▶ WHAT IS NEEDED: If a line in the entries below contains "that", copy it.

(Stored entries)
# # # # # # #
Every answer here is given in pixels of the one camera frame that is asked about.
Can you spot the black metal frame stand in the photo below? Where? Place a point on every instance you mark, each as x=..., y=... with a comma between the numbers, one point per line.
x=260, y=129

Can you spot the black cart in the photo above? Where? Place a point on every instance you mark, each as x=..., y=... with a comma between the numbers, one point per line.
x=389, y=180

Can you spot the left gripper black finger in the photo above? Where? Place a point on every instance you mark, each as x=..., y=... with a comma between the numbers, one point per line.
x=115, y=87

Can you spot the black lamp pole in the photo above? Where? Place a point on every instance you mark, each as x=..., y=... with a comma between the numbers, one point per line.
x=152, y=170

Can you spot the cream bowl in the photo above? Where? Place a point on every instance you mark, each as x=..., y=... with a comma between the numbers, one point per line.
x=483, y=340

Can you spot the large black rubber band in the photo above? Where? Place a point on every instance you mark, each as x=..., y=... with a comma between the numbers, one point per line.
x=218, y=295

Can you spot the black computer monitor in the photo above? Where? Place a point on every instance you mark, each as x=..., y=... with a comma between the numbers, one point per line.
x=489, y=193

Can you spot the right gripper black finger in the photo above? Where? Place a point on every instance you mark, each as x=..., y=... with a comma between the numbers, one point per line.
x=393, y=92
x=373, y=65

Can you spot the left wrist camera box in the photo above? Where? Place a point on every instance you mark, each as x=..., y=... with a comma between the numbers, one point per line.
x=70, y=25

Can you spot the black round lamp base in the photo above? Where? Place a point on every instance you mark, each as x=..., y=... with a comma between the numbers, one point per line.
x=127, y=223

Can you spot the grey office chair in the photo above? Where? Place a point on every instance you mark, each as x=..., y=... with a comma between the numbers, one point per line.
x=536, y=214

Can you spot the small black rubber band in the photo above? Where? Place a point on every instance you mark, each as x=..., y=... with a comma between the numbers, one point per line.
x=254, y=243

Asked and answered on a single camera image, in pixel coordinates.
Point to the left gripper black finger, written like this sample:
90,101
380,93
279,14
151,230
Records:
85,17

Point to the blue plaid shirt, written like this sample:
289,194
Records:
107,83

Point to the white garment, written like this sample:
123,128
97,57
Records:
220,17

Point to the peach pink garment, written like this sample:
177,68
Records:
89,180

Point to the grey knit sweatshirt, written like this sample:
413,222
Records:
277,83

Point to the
# # # # # # #
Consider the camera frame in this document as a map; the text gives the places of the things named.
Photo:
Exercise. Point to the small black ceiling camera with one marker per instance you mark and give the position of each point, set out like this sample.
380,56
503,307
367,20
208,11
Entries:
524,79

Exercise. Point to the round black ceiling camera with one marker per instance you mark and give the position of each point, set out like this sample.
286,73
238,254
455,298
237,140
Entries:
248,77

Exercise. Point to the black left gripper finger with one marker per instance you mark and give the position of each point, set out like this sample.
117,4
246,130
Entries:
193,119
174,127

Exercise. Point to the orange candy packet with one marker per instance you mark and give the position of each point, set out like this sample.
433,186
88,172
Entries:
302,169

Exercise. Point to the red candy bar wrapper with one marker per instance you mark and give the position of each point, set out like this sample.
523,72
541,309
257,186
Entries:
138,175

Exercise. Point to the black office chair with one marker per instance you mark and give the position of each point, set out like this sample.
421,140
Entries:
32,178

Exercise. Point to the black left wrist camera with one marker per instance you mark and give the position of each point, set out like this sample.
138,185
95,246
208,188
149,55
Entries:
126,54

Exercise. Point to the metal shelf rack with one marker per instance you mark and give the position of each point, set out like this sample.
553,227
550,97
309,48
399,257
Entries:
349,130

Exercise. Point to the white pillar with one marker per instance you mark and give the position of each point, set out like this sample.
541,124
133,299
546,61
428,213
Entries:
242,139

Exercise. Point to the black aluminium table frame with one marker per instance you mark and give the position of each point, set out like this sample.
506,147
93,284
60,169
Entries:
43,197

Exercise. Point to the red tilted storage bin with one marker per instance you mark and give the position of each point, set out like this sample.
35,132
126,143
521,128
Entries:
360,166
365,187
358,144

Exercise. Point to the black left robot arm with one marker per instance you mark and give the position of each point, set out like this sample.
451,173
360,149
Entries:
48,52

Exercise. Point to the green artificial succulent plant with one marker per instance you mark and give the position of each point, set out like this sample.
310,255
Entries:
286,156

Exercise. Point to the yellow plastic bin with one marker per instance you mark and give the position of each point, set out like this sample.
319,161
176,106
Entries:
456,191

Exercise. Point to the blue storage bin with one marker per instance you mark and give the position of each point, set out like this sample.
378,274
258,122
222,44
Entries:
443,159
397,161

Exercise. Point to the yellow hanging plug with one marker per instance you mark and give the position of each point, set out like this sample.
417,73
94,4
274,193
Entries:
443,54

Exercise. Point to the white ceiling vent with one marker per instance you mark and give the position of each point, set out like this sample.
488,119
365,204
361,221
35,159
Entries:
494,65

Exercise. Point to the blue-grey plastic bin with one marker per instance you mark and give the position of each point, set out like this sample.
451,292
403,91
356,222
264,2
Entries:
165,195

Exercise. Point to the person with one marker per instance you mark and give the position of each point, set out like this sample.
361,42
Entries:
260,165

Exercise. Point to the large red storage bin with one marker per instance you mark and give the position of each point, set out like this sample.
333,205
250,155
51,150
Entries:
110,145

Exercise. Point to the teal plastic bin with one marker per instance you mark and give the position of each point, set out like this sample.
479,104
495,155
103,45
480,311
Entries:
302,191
# # # # # # #
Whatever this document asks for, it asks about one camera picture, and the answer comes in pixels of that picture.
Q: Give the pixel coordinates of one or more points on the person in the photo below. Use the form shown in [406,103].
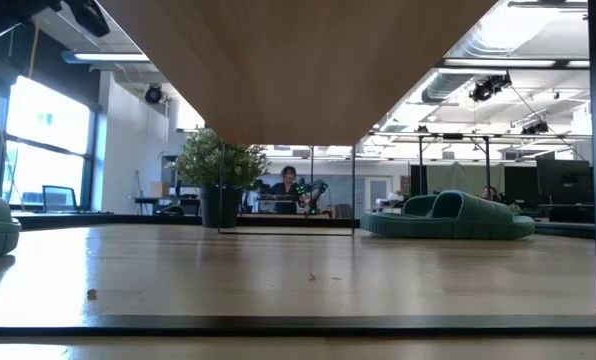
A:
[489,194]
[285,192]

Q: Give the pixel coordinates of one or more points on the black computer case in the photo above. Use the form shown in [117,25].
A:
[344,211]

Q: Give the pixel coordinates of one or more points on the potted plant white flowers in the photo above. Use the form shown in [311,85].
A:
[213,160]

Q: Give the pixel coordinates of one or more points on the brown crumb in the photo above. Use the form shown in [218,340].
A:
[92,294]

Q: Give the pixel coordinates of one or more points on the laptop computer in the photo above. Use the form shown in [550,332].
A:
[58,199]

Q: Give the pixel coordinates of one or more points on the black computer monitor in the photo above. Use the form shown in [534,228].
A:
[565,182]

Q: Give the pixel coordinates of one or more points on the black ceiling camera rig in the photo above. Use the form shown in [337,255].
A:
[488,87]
# # # # # # #
▶ YOUR RESPONSE:
Every answer here is given in pixels of the one camera frame that is asked about.
Whatever this document asks for, it asks about one camera picture, and the answer comes in pixels of that picture.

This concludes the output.